Dans le cadre d’une approche historique plus longue, le professeur Jackson inclut un chapitre sur « Les Juifs absents » pendant le procès ainsi qu’un chapitre sur « Le souvenir des Juifs » dans la section sur l’après-guerre. Il note que le rôle de Vichy dans la déportation de 75.000 Juifs « a attiré moins d’attention [pendant le procès] qu’un télégramme que Pétain aurait ou n’aurait pas envoyé à Hitler ». Il s’agit d’une interprétation que la plupart des chercheurs, y compris Jackson, rejettent, mais qui continue à persister dans la politique et dans certains travaux universitaires aujourd’hui. Dans un chapitre très original, le professeur Jackson aborde les arguments contrefactuels – les « et si » – qui ont été soulevés et qui soutiendraient la défense de Pétain, y compris l’idée d’un bouclier de Vichy. Il suggère, comme Robert Paxton et Michael Marrus dans la version révisée de Vichy France and the Jews, que la question ne devrait pas être de savoir pourquoi tant de Juifs ont survécu en France (75%), mais plutôt pourquoi si peu ont survécu étant donné les conditions en France. Je conclurai mes commentaires ici, mais je poserai quelques questions ou sujets de discussion.

L’une d’entre elles concerne l’idée de glissement. Nous utilisons souvent Pétain, Vichy et la France de manière interchangeable. L’étude de ce procès clarifie-t-elle ou brouille-t-elle davantage ces distinctions ? Vous avez expliqué pourquoi vous l’avez appelé « La France en procès ». Où voyez-vous la démarcation entre les individus, les institutions et les autres structures ? La France en procès, Vichy en procès, Pétain en procès – quelles sont les différences ? Lorsque vous avez parlé de Chirac, vous avez vous avez parlé de la responsabilité de la France. Existe-t-il des différences entre les individus, les institutions et les autres structures ?

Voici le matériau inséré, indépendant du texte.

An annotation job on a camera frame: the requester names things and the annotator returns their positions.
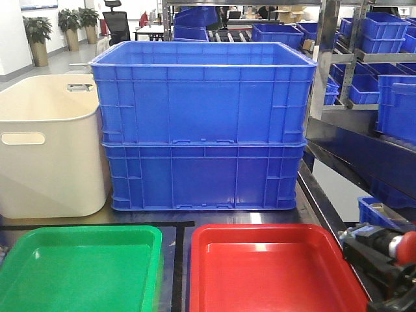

Je m’intéresse également à certaines différences entre les preuves juridiques et leur interprétation, les preuves historiques et leur interprétation, et les utilisations politiques du droit et de l’histoire. Vous parlez de la façon dont le procureur (Mornet) a soutenu que le procès était « ‘moins pour rappeler les horreurs que nous connaissons tous’ que pour expliquer comment elles s’étaient produites » – pas ce qui s’est passé mais plutôt comment cela s’est passé, ce que les historiens essaient également de faire. Maître Isorni a parlé du conflit entre l’opportunisme juridique et la vérité historique, mais il souhaitait également se faire une place dans l’histoire de France. Nous vivons une époque où l’on assiste à une résurgence de l’autoritarisme, des politiques d’extrême droite et du rejet des faits. Les procès restent un moyen d’essayer d’interpréter et de comprendre le passé récent. Je me demandais donc si vous pouviez nous parler de ce que l’étude d’un procès, dans une perspective historique, vous a appris ou de ce qu’elle peut nous apprendre.

Julian Jackson : Permettez-moi de développer le point soulevé par Shannon à propos du télégramme sur le débarquement de Dieppe et sur les Juifs. Cela résume ce que j’ai tenté de faire tout au long du livre : essayer de voir Pétain comme on le voyait en 1945, et non comme nous voyons Pétain aujourd’hui.

En août 1942, environ 15 000 Juifs sont rassemblés par la police française dans la zone libre, dans la zone non occupée de la France, en raison d’un accord entre le gouvernement français et les Allemands. Il s’agit de Juifs étrangers. Cet événement est à peine mentionné dans le procès. Le même mois, le 21 août, Pétain a peut-être envoyé un télégramme à Hitler et au gouvernement allemand après qu’un raid américano-canadien à Dieppe en août 1942 a été repoussé par les Allemands, disant que nous pourrions envisager de travailler avec vous pour défendre notre territoire contre une invasion anglo-saxonne ou américano-britannique. Nous ne savons pas si le télégramme a effectivement été envoyé, mais le tribunal a passé plus de temps à discuter de ce télégramme – s’il avait été envoyé, qui l’avait envoyé, qui l’avait rédigé, s’il avait été reçu – que de la question des Juifs. Pourquoi ? Cela nous semble très étrange aujourd’hui.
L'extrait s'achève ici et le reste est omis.